Photo by Francis Wolff |
Thelonious Monk’s “Well You Needn’t” had been introduced by the composer on Blue Note seven years earlier, but had yet to catch on as the jazz standard it would soon become. This version is more deliberate than the one recorded by the ’56 Davis Quintet, but no less inventive. Davis would also record a themeless take on these changes for Prestige a year later and call it “I Didn’t”.
Challenging altered blues changes had been a Davis specialty since his 1946 “Sippin’ At Bell’s” “Weirdo” is one of his most ingenious explorations in this vein, and turns the simple line “Walkin’”, that he would record for Prestige in the following month into a far more mysterious terrain. There are two great solos from the leader, as well as a provocative Silver chorus. This melody would reappear under the title “Sid’s Ahead”, with Davis playing both trumpet and piano, on the 1958 Columbia album Milestones.
Photo by Francis Wolff |
Photo by Francis Wolff |
Peter Losin – Session Notes
The original material on Peter Losin’s excellent Miles Davis Reference site here:
This is Davis's first recording session since returning from a several-month stay in the Midwest during which he finally overcame his heroin addiction. In the remaining months of the year he made some of the most memorable recordings of his career. And while the tunes performed here do not compare to the likes of "Solar," "Walkin'," or "Bags' Groove," they reveal a Davis well on the way toward his mature style and command of his instrument. This is also Davis's first collaboration with Horace Silver, who was to participate in several of the landmark Prestige sessions later this year. This same quartet recorded for Prestige on March 15.
"Take Off" uses the same chord changes as "Deception" and "Conception" from 1950-1951. There's no real melody here, but the repeated suspended-rhythm passages during the changes are effective and memorable. Davis takes two choruses, followed by Heath and Silver (Silver enters after the first eight); Davis returns for two more at the end.

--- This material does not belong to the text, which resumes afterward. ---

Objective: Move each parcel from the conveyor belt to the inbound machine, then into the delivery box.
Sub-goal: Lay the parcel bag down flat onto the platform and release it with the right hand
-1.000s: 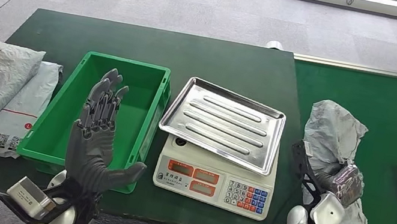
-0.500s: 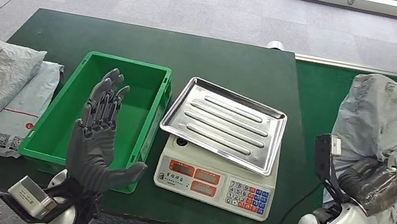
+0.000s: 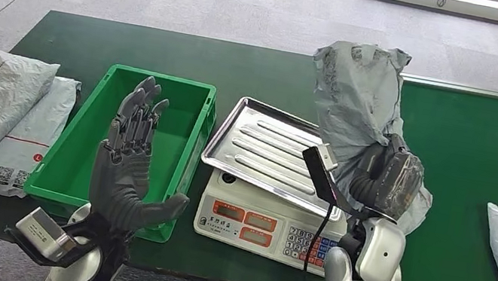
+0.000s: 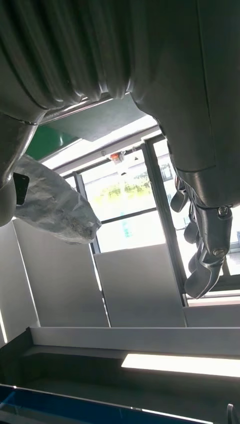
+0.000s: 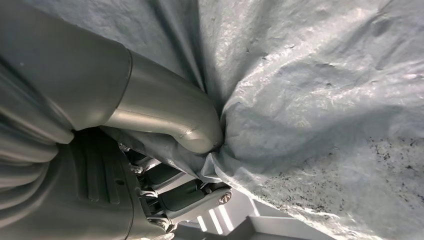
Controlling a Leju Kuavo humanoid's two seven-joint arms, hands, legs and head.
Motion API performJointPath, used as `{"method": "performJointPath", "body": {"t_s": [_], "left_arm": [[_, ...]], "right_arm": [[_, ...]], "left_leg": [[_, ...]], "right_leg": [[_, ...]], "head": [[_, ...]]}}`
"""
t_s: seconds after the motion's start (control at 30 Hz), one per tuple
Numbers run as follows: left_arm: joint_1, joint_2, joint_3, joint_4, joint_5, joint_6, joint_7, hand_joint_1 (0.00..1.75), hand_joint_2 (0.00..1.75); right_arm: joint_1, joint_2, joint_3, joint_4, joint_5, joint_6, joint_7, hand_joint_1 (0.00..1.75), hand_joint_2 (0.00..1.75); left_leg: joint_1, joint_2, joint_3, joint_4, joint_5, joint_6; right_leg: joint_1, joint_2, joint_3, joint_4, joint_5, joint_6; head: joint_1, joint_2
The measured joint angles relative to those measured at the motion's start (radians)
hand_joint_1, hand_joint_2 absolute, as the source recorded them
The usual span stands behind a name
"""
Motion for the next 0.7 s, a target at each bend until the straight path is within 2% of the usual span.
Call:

"Lazy Susan" is based on the changes of Tadd Dameron's "Lady Bird," which Davis had used as the basis of "Half Nelson" for his first session as a leader in August 1947, and which he performed with Dameron several times in 1949. Davis takes two choruses, Silver one, followed by one of eight-measure trumpet/drums exchanges, and Davis takes it out.
Photo by Francis Wolff |
"The Leap" is based on the changes of "Get Happy," but this tune adds a sixteen-measure suspension that overlaps the first eight bars of the next chorus. The structure is unusual but Davis and Silver both navigate it without difficulty. The solos are by Davis (0:41-1:36), followed by the eight-bar suspension; Silver (1:50-2:44), followed by the suspension; and Davis returns for the closing chorus. There is a splice at 1:16 during Davis's solo. Early on he quotes Monk's "Rhythm-a-ning" (0:21-0:25); Silver returns to that theme twice during his solo (listen at 1:52 and 2:05).
Davis performed Monk's "Well, You Needn't" many times in the 1950s -- perhaps the canonical version is the one recorded by the Quintet for Prestige in October 1956. Here it is taken at an usually slow tempo. Davis takes two choruses, Silver one (sounding very Monkish); Davis and Blakey play a half-chorus of eight-measure trumpet/drums exchanges, and Davis plays the remainder of the closing chorus.
Davis would return to the theme of "Weirdo" later under the title "Sid's Ahead." Both versions -- and also "Walkin'," credited to Richard Carpenter, which Davis would record for Prestige in 1954 -- are based on "Gravy," recorded by Gene Ammons in 1950. This an abstracted blues in F, with altered changes and masterful solos by Davis (2x), Silver (1x), and Davis again (1x) before the closing theme is re-stated.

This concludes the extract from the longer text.